As part of our ongoing coverage of digital publishing events, GoodEReader.com is on site at the Harriette Austen Writer’s Conference in Georgia. We are speaking with several editors, presenters, and authors throughout the course of the two-day event. Our first interview was with Chuck Sambuchino, Writer’s Digest editor of the Guide to Literary Agents and the Children’s Writers and Illustrators Market, as well as the author of How to Survive a Garden Gnome Attack.
With all of the debate in the last many years, what is your opinion of the state of digital publishing vs. print?
The looming answer is we don’t know. We can see the shift towards digital, but print is nowhere near dead. It’s not going anywhere, either. Ebooks are outselling print right now, but ebooks are drastically cheaper than print books. For the cost of a typical best-selling hardback book, you could buy ten ebooks. What we need to remember is that print or digital sales mean people are reading, which is good.
Agents have been adapting for several years now. Going back as far as five years ago, people were buying fewer books, which meant publishers were making less money, which meant author advances were smaller, which meant agents were making less money. They had to become ultra-selective about which projects they took on. So agents have been very aware of the shift in publishing.
It used to be that maybe one in every one hundred self-published books was really good. Now, with all of the options open to writers who want to self-publish or e-publish, maybe that number has jumped to one out of every ten. And agents know that. But with the easy access to self-publishing, it’s going to be even harder to get an agent’s attention with a self-published book, and the way to get that attention is with solid numbers.
What do you think of the viability of books developing from the popularity of well-known blogs?
The last two or three years has given us a lot of books that started out as blogs. A shining example was Sh*t My Dad Says, which started as a blog, became book, and even grew into a television show. It can be a winning formula. It’s an exciting model for authors since it can let them break out if they have a strong following and have something new to say. It’s also a way to demonstrate that necessary platform or following with trackable numbers.

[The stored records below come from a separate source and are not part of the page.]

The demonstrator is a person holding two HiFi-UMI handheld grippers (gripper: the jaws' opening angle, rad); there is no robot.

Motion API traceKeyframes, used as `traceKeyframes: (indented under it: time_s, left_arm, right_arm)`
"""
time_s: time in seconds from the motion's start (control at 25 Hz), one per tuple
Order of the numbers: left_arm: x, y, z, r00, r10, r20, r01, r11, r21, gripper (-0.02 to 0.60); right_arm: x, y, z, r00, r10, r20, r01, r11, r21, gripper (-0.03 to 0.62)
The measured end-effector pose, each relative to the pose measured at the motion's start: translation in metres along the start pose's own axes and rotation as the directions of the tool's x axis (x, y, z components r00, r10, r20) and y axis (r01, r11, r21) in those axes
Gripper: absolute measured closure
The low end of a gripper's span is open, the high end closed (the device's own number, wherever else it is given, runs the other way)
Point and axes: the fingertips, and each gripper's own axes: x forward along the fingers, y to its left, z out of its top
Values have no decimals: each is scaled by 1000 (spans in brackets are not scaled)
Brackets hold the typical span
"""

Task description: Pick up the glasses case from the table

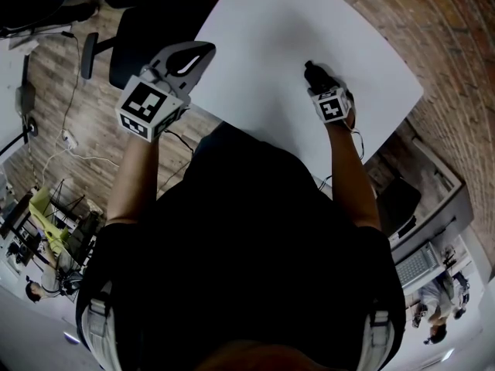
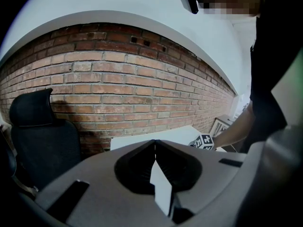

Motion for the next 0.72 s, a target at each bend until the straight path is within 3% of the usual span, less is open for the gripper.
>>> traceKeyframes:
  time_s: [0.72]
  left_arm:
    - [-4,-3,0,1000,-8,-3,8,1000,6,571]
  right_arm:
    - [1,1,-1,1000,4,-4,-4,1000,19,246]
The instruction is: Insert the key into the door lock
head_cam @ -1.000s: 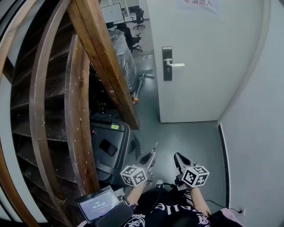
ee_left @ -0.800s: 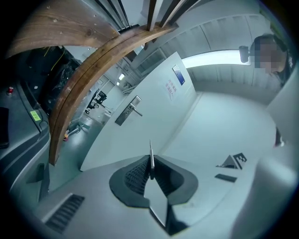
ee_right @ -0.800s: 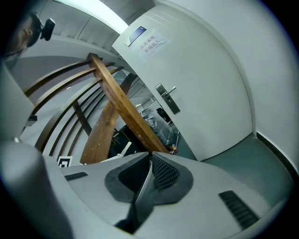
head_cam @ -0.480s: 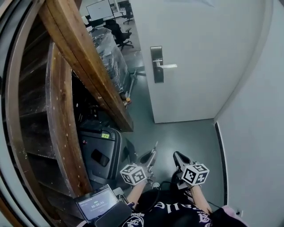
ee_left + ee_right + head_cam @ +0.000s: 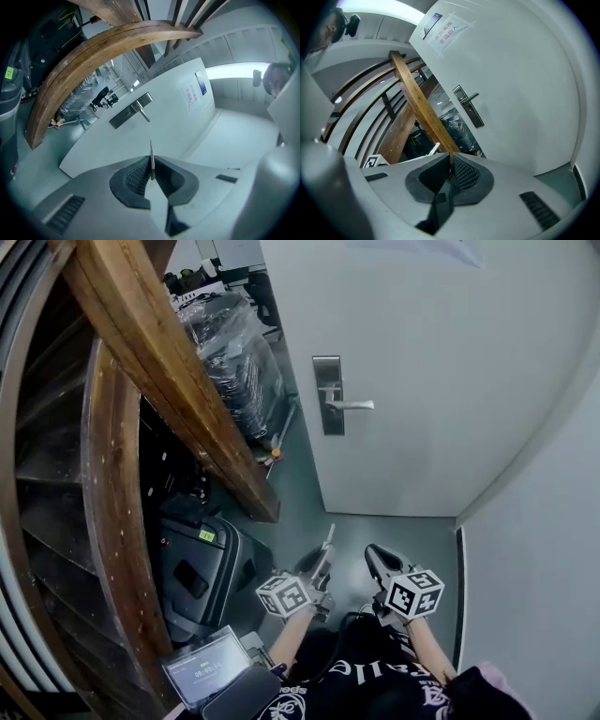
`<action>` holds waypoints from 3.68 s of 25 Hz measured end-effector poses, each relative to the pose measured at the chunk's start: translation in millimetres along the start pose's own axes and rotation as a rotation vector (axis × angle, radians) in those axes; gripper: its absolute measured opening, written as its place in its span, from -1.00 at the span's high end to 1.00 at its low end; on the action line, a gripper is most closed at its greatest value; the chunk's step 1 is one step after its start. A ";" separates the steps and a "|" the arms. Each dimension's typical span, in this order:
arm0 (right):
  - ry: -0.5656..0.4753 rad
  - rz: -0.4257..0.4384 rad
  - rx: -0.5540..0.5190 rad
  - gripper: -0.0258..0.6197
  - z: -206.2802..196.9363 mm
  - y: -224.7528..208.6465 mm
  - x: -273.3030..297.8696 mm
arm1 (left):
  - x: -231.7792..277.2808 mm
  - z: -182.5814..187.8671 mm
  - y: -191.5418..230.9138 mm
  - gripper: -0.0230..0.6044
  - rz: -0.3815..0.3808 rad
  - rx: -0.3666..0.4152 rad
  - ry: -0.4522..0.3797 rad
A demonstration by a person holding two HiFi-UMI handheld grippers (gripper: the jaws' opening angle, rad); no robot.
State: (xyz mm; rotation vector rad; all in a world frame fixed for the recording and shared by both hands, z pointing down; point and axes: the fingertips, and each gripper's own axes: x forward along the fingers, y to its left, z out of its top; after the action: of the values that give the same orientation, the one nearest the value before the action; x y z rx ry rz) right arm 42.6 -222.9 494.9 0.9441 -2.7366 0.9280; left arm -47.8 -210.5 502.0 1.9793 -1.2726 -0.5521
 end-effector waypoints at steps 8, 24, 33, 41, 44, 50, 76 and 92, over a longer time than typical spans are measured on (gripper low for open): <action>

Indie authors keep hearing conflicting viewpoints on whether or not a writer should query an agent with a self-published book. Some say don’t even bother, others say it can demonstrate the writer’s ability to make sales and to promote himself. What do you think?
So while some people advise not to even mention self-publishing in a query, but if the author has a strong following, it can help. The problem is agents need to see the quality of the material but they also need to know there’s an audience for it. The problem is there are two self-publishing ideas: authors who self-published by choice, and authors who self-published by default. Choice was there was a compelling reason for the author to get a book to market, like a time constraint or a deadline in terms of a national appearance, and if that’s the case the agents need to know that. If the book was self-published by default, meaning that the writer queried one hundred agents and couldn’t find representation, the agents are going to pick up on that, it’s going to be in their minds that they have seen this book before and it was flawed. A traditionally publishing author only has to convince the agent, an indie author has to convince the agent and the public.
Of course, we’re talking at the Harriette Austen Writer’s Conference, so tell me how conferences like this one are beneficial.
To agents, they can sometimes mean the opportunity to find the next diamond in the rough and take on a new client with an exciting manuscript. Writers who are invited to speak or present are there to network and meet with others in the industry, people they may only see at these events. But for the attendees, it’s a chance to learn something new, meet people who have similar interests, and make some connections within the writing community. I’m a firm believer in writing conferences and what they can do for writers.